■ Problem
Repeat the data precisely as given.

■ Dataset content
━━━━━━━━━━

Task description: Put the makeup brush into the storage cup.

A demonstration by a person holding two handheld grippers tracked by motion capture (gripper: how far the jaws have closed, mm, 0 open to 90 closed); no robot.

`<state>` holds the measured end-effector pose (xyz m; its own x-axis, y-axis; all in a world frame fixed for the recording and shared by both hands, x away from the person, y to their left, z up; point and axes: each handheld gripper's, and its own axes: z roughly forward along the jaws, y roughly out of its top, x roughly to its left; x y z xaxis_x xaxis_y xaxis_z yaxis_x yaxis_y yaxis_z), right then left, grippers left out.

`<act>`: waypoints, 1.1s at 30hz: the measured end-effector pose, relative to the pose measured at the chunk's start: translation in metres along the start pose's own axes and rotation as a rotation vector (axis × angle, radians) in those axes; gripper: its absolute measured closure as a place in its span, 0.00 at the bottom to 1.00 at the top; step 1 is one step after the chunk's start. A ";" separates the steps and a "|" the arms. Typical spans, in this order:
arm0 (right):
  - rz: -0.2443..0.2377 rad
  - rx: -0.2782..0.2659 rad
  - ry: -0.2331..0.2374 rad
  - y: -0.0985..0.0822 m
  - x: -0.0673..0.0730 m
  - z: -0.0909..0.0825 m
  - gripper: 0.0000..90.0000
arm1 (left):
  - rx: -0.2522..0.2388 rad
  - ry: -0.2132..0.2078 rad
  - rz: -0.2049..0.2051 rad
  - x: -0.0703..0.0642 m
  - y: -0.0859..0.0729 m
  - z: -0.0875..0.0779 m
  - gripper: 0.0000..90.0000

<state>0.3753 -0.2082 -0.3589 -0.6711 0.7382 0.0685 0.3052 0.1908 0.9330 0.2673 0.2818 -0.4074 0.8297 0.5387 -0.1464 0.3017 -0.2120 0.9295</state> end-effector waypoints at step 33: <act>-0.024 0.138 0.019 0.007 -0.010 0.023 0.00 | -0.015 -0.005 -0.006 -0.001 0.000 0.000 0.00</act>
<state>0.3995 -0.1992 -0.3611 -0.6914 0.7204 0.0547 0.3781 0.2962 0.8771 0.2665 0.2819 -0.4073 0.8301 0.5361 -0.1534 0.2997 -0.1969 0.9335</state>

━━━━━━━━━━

■ Response area
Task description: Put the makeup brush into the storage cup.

A demonstration by a person holding two handheld grippers tracked by motion capture (gripper: how far the jaws have closed, mm, 0 open to 90 closed); no robot.

`<state>` holds the measured end-effector pose (xyz m; its own x-axis, y-axis; all in a world frame fixed for the recording and shared by both hands, x away from the person, y to their left, z up; point and axes: each handheld gripper's, and its own axes: z roughly forward along the jaws, y roughly out of its top, x roughly to its left; x y z xaxis_x xaxis_y xaxis_z yaxis_x yaxis_y yaxis_z), right then left, grippers left out.

`<act>`: waypoints, 1.1s at 30hz: the measured end-effector pose, relative to the pose measured at the chunk's start: translation in metres along the start pose's own axes and rotation as a rotation vector (axis × angle, radians) in those axes; gripper: its absolute measured closure as a place in its span, 0.00 at the bottom to 1.00 at the top; step 1 is one step after the chunk's start. A ";" separates the steps and a "|" the arms. Typical spans, in this order:
arm0 (right):
  - rz: -0.2443..0.2377 rad
  - rx: -0.2782..0.2659 rad
  - ry: -0.2331..0.2374 rad
  - y: -0.0985..0.0822 m
  - x: -0.0673..0.0730 m
  - z: -0.0909..0.0825 m
  - gripper: 0.0000..90.0000
arm1 (left):
  - rx: -0.2522..0.2388 rad
  - ry: -0.2132..0.2078 rad
  - rz: -0.2049..0.2051 rad
  - x: -0.0703..0.0642 m
  - y: -0.0859..0.0729 m
  - z: -0.0875..0.0779 m
  - gripper: 0.0000..90.0000

<state>0.3753 -0.2082 -0.3589 -0.6711 0.7382 0.0685 0.3052 0.1908 0.9330 0.2673 0.2818 -0.4074 0.8297 0.5387 -0.1464 0.3017 -0.2120 0.9295</state> end-effector waypoints at step 33: <act>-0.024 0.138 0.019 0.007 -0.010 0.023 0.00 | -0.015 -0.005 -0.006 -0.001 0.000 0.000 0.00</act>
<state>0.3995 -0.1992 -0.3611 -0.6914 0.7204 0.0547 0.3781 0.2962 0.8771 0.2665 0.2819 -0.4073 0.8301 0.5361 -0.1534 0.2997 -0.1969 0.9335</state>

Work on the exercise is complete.